- **Work task**:
Only the lines containing "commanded" should appear in the answer, copied from the listing below.

'''

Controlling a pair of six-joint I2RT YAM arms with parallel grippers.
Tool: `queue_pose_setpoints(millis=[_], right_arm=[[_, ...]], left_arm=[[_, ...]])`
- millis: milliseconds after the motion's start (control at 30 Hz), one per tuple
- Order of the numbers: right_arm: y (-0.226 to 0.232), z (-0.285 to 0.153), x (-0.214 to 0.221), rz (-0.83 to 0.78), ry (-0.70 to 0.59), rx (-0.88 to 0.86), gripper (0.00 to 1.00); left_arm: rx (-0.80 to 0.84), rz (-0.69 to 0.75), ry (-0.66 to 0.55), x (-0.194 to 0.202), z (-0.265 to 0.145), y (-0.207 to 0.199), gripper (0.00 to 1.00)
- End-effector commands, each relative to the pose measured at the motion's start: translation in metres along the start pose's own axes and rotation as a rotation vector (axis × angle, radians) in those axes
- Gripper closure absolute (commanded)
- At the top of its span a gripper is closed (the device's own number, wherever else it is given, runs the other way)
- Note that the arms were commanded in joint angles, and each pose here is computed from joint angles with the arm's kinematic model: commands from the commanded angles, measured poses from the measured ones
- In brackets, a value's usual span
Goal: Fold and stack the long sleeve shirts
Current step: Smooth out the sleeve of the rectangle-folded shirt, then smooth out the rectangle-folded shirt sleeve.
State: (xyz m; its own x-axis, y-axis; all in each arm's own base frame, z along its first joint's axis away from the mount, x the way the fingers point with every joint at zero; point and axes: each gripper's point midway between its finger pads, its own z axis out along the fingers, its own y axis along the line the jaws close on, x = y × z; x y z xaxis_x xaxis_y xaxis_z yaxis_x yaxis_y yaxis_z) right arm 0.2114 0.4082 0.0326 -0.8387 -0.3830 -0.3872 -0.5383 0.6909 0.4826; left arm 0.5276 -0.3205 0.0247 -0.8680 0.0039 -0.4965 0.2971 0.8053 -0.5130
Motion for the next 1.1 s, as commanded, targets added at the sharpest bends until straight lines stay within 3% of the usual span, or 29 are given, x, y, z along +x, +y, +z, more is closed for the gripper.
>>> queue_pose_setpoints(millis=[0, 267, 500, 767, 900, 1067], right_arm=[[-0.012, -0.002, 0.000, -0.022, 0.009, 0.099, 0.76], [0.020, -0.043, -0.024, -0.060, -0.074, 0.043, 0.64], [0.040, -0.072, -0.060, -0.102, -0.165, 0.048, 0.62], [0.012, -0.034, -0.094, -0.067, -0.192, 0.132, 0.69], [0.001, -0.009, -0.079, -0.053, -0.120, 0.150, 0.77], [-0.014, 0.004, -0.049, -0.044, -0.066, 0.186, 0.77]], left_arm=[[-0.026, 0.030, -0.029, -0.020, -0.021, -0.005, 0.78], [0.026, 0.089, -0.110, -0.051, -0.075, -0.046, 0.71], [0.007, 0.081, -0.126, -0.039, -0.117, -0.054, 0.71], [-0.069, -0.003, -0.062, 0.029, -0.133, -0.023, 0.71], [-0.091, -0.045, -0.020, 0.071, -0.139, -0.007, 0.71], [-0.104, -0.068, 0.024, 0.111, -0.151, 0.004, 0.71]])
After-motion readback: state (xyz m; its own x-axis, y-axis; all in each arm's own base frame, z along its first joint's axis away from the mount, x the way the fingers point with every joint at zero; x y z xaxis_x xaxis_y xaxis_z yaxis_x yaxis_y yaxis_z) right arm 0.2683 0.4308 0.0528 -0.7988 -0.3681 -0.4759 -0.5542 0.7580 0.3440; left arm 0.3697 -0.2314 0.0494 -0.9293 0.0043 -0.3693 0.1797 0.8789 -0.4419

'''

- **Answer box**:
- Gripper closure absolute (commanded)
- Note that the arms were commanded in joint angles, and each pose here is computed from joint angles with the arm's kinematic model: commands from the commanded angles, measured poses from the measured ones
Motion for the next 1.1 s, as commanded, targets added at the sharpest bends until straight lines stay within 3% of the usual span, or 29 are given, x, y, z along +x, +y, +z, more is closed for the gripper.

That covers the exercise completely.